The Coldest Email
Written by Carly Martin|
September 5, 2016
Hello Science People and all Tribespeople of William & Mary,
It’s time for another year and another round of posts with Alma Matter! Welcome back everybody! I’d like to kick off this series with an ode to the single facet of technology that has advanced my science career the most…
…. the email.
This is so obvious; of course I owe the email so much. Everyone owes the email so much, we use it every day. I’m referring to a specific kind of email, the uncomfortable cold email. The email you send to a complete Dr. Stranger who has been in the science game for so long, who is definitely up to wildly important and intricate business that is clearly a higher priority than anything that has ever crossed the mind of an undergrad. These cold emails can be made to accomplish a number of useful goals, but the act of pressing send for an email destined to a server that rests on a mahogany desk in a prestigious research institution is daunting. But, when that fear is met, the email becomes a universal foot-in-the door for every enterprising, freelance researcher looking for an interesting opportunity in science. Almost every lab in the world has a website with the emails of the top brass in that department, you have your W&M email, and there is no barrier to correspondence between you and the principal investigator of a lab that’s doing really cool things.

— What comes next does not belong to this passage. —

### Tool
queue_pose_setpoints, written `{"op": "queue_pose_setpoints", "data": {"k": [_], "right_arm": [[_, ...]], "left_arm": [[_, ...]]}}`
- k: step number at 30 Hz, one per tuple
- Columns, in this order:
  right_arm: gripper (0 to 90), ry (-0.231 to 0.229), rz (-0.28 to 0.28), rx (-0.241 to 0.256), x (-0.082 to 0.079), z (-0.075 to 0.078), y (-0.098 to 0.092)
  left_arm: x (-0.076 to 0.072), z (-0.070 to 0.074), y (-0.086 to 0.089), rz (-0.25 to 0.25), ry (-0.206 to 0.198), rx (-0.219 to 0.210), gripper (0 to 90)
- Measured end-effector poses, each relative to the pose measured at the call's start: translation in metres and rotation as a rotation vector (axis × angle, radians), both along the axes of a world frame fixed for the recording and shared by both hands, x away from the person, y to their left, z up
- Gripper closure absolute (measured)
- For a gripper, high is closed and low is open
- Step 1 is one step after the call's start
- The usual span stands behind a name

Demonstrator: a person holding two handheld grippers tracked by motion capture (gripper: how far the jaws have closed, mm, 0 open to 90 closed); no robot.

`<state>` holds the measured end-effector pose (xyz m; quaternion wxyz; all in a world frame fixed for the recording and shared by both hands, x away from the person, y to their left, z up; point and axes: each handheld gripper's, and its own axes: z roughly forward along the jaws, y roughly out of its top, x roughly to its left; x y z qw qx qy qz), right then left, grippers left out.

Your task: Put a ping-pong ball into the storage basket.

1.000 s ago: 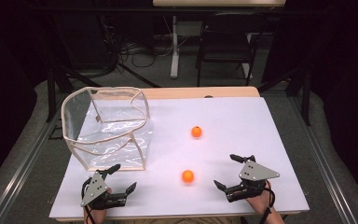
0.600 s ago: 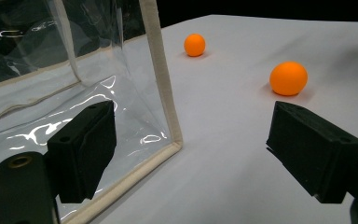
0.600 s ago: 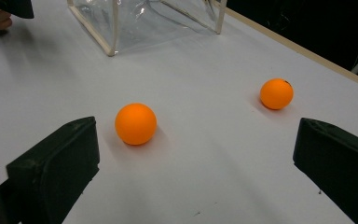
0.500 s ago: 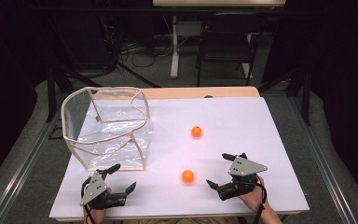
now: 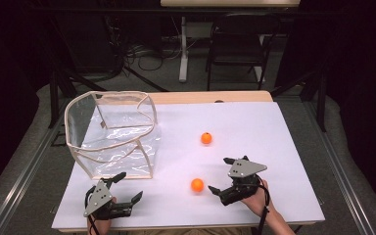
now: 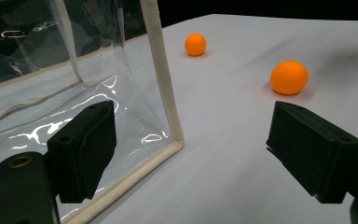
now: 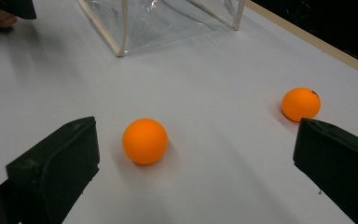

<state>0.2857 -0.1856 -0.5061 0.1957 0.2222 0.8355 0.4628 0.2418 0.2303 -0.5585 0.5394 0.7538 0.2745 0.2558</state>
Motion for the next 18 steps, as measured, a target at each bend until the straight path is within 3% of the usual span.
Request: {"op": "queue_pose_setpoints", "data": {"k": [18], "right_arm": [[0.0, 0.05, 0.052, -0.057, 0.015, 0.005, 0.024]], "left_arm": [[0.002, -0.001, -0.002, -0.005, 0.005, 0.0, 15.7]]}}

The potential for useful knowledge and experiences instigated by these cold emails is usually proportional to the trepidation you feel at the idea of contacting that professional scientist. These lines of communication can lead to internships, useful lab techniques, career advice, opportunities for observation, and access published articles from journals that the W&M library database does not subscribe to, among so many other things. Science is about advancing the collective, human understanding of the natural world, and most scientists agree, which means that people can be extremely generous with their knowledge in any scientific field.
What I find interesting is that, in my experience, a lot of my peer undergraduate scientists (a lot of them just as, or more, knowledgeable as I) don’t realize that this perpetually open and rich channel of communication is open for their use, too. I believe this hesitation is because many young scientists don’t view their work as something that is advancing science. Many of us think that because our work is mainly intended to refine our personal understanding and skill, it must be completely irrelevant to the rest of the scientific world. This is a pure misconception; your principal investigator’s goal for you is indeed to become better versed in the process of science, but they probably wouldn’t make you do something that is actually pointless. That would be a waste of everyone’s time and money. Your research is important, and if there is an experience or wellspring of knowledge that is out there, not within reach of this campus, but certainly within that of the Internet, you should send one out. You have nothing to lose. Just make sure you have a nice gmail account picture that features your face and a professional-ish automatic signature that somehow proves your relevance to science. And get to the point quickly.
I wrote this obvious article because in reflection of my spring 2016 semester and summer 2016, all of my most exciting and enriching experiences were the result of cold emails. A semester at the National Institutes of Health. A trip to a neuroscience conference in Denmark. A week at the Allen Brain Institute. These are just the big flashy things; I also have to mention the protocols, career advice, and rare articles that have been so useful to the completion of my honors thesis that also came from nice scientists in high places. I have been rejected from so many things that I’ve applied for, but the cold email has always yielded a bone or two thrown in my direction.
I challenge you all to send a handful of these to researchers you admire at some point in the near future. I’m saying this at my own peril, because what makes the cold email so effective is that people are usually too afraid to go for it, so as all of you talented researchers implement the cold email strategy, my cold emails become less special. Womp womp. Just kidding. There is so much out there to explore, and so much generosity in the scientific community, that all of us will benefit from more young investigators overcoming fear with scrappiness.